Work to complete >> Look for the word "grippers" in the material below, then report each line where it occurs.

Data extract >>
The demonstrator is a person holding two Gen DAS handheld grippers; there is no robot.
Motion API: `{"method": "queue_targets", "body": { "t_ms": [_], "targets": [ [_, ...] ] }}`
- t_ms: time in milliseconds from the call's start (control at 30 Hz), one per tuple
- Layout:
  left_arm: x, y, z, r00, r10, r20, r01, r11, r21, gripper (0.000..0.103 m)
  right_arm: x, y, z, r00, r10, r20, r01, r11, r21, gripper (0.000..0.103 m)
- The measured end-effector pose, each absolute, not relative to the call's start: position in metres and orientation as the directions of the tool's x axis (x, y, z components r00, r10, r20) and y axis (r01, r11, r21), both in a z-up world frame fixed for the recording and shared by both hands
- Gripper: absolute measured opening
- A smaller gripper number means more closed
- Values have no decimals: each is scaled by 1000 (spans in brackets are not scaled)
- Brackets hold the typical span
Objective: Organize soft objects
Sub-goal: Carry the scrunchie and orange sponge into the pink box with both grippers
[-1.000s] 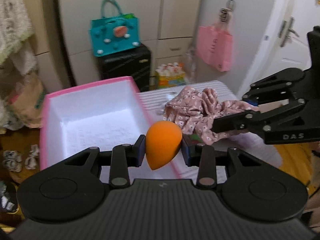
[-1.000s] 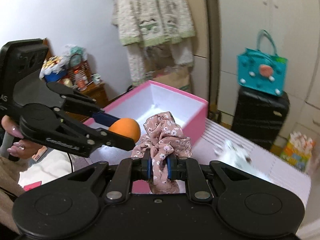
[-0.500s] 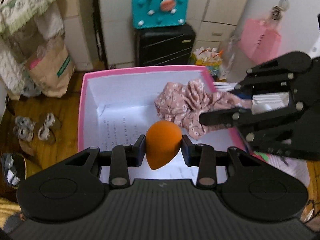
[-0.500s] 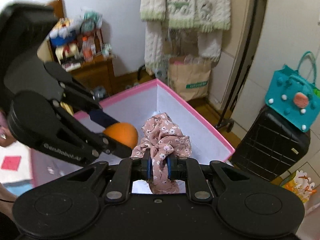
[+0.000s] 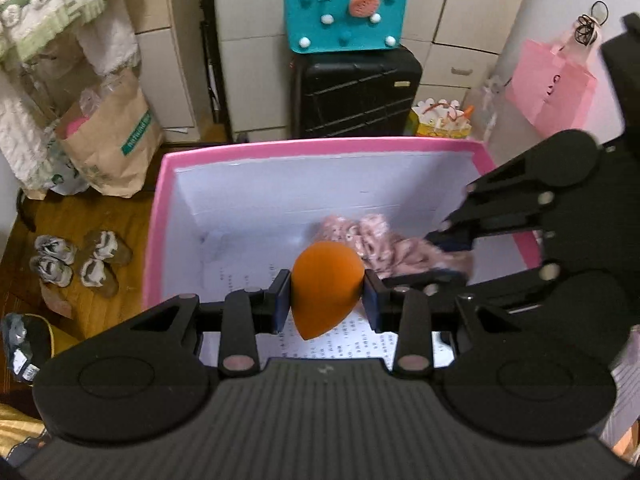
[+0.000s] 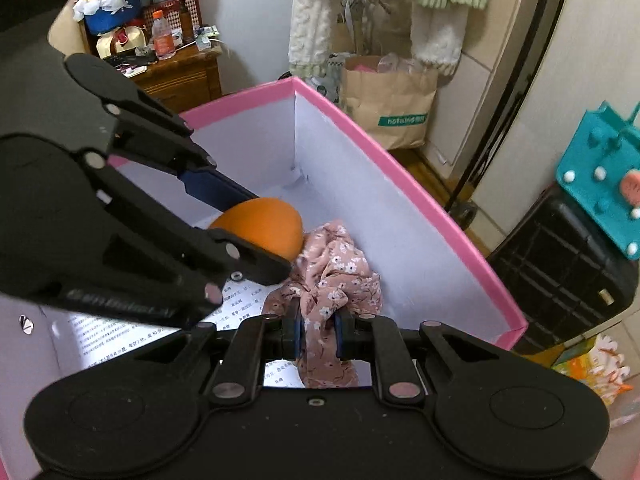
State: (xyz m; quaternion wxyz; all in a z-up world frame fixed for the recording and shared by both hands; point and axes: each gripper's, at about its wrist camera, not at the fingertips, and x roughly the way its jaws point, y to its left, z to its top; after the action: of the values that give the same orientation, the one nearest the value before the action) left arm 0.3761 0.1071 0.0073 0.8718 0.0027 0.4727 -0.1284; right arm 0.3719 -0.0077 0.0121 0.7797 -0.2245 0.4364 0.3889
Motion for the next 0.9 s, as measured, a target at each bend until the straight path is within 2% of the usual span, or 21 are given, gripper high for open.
{"method": "queue_targets", "body": {
  "t_ms": [100,367,633,900],
  "targets": [
    [385,106,3,488,-255,-835,216,962,-168,36,375,-11,7,308,408,-860,-807,590,-10,18],
    [400,111,-17,462,-222,-859,137,974,-178,36,376,-10,6,340,369,-865,-811,581,-71,20],
    [407,110,-33,465,-180,-867,77,984,-163,37,365,-6,7,409,328,-852,-800,578,-161,36],
    [403,113,-26,449,-197,-872,73,980,-184,50,342,-23,34,452,351,-820,-753,643,-140,39]
  ]
}}
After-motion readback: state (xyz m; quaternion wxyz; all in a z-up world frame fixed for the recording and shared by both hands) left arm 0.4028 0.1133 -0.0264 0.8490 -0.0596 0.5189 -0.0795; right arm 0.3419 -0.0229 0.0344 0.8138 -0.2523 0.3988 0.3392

Solution to the problem >>
The demonstrator is a person holding two Gen DAS handheld grippers; there is no robot.
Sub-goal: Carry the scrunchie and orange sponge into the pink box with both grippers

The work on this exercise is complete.